With a sigh, she was just about to replace the book when she noticed something held between its pages. It was a postcard, unused, which had made her laugh when she had glimpsed it on its rack outside a souvenir shop and Malcolm had hurried back—without her knowing—and got it as a bookmark. “Not quite suitable for Miss Brontë,” he had said, “—oh, I don't know, though—but eminently suitable for you.”

Two short-skirted bosomy blondes were gazing at a guard on sentry duty—of whom you only saw the back. One was confiding to the other:

“I do love the way they always stand so stiff!”

Somehow that card just seemed the final straw.

Mr Anderson with his smooth white legs and his suspenders and his well-kept shoes (but had she ever known his Christian name?) had been the last, the very last, whom she had ever had. And she had only been forty!
Forty
! So why was there nothing that ever told you: this is the last? The last time you'll ever hear your favourite tune; the last time you'll ever have a bath—or a cup of tea—or a lover. The last Christmas. The last book. The last slice of buttered toast.

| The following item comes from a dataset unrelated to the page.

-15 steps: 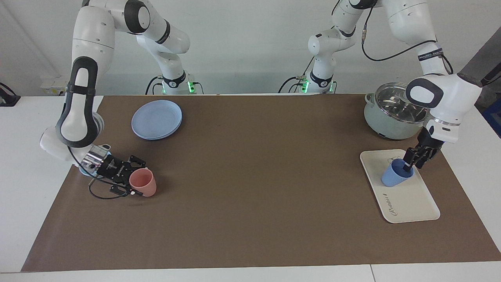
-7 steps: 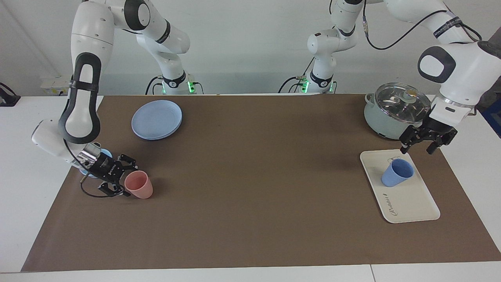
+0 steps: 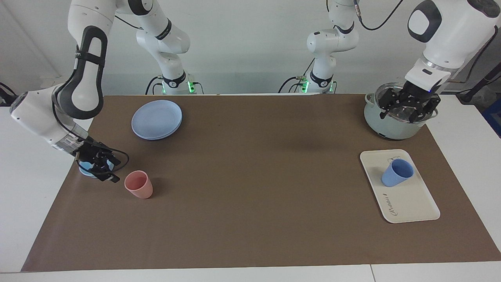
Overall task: Place cup on tray
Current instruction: 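Set the pink cup down on the table with the right gripper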
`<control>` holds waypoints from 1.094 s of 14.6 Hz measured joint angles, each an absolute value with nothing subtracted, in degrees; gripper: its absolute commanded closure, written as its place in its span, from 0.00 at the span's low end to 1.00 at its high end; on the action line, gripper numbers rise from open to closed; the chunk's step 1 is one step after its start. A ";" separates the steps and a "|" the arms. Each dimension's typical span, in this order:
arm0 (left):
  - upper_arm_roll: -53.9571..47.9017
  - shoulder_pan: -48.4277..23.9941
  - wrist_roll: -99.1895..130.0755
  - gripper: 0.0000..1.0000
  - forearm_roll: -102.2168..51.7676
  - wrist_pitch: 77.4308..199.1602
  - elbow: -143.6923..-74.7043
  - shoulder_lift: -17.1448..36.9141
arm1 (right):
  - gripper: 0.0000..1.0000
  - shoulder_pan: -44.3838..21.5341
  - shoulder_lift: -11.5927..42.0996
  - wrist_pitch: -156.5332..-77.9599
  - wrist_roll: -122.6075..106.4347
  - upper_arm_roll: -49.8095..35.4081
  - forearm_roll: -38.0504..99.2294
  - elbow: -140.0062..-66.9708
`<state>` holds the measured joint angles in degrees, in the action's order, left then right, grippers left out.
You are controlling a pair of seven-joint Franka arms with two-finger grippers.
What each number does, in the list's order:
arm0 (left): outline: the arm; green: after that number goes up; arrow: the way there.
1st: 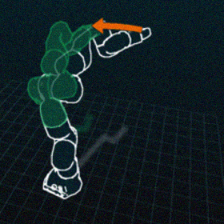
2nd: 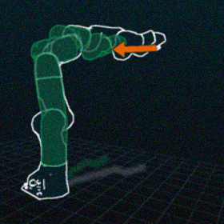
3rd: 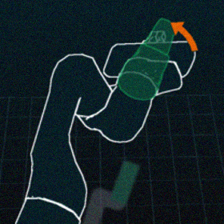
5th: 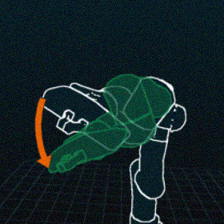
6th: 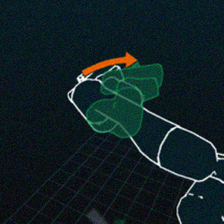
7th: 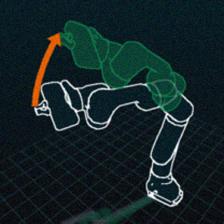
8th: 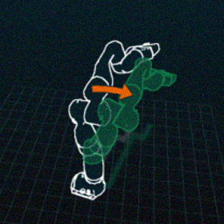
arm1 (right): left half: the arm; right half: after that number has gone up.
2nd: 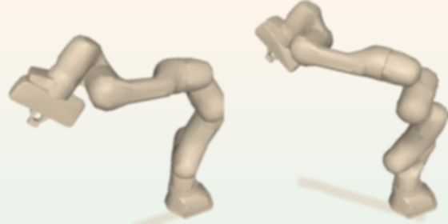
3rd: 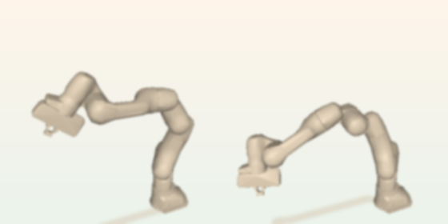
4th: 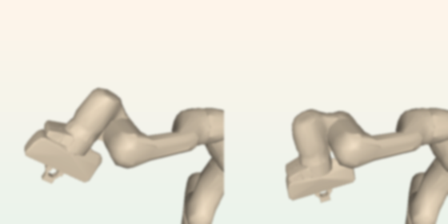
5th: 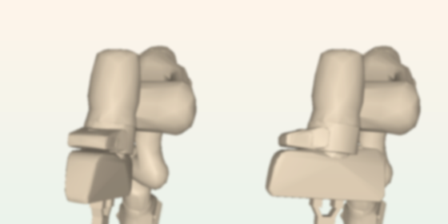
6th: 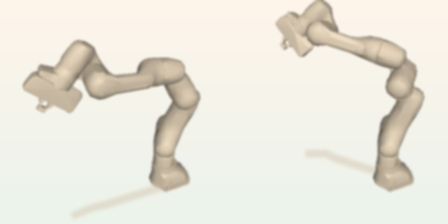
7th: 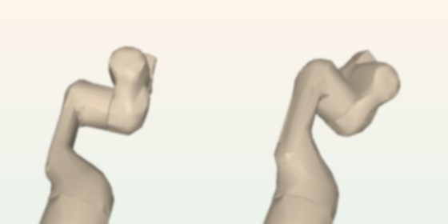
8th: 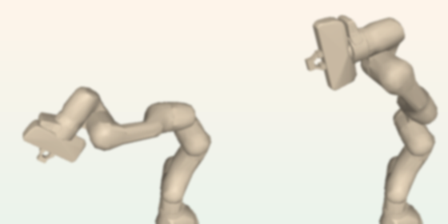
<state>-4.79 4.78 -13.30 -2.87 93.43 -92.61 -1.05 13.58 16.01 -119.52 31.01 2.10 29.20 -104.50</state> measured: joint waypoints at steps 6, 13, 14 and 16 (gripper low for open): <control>-5.94 4.72 -12.85 0.00 -1.93 89.16 -90.61 -1.69 | 0.00 9.56 10.72 -113.51 28.84 1.85 18.39 -104.65; -6.16 4.72 -3.84 0.00 -1.91 88.26 -90.80 -1.84 | 0.00 -0.67 2.61 -107.23 28.40 1.35 2.59 -104.65; -6.20 4.72 -3.44 0.00 -1.91 88.25 -90.85 -1.84 | 0.00 -1.30 1.07 -105.97 26.82 1.30 1.62 -104.61; -6.20 4.72 -3.25 0.00 -1.91 88.25 -90.91 -1.85 | 0.00 -2.38 -2.01 -103.35 22.80 1.22 -0.41 -104.28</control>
<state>-6.20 4.72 -3.25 -1.91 88.25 -90.91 -1.85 -2.38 -2.01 -103.35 22.80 1.22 -0.41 -104.28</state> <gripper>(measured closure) 0.000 0.000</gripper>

And would it have been better, or would it have been worse, if you
had
known?

Marsha sat down and put a hand across her eyes and wept.

42

One of the bitterest blows of Marsha's and Daisy's last years, or year, was the emigration of Malcolm to Canada; they forgot that these days they didn't see much of him anyway. “I always knew there was no good in that Phoebe-girl of his!” declared Daisy roundly, when they first heard of his intentions—by which time it had been virtually a
fait accompli
. “It's all her doing, of course,” she said to Marsha. “That scheming little hussy!”

Remembering the days when Daisy had so often referred to Phoebe as being one in a million—following the visits of the three of them to Notting Hill or of Malcolm and Phoebe to Hendon—Marsha was not greatly impressed by this present claim to prescience.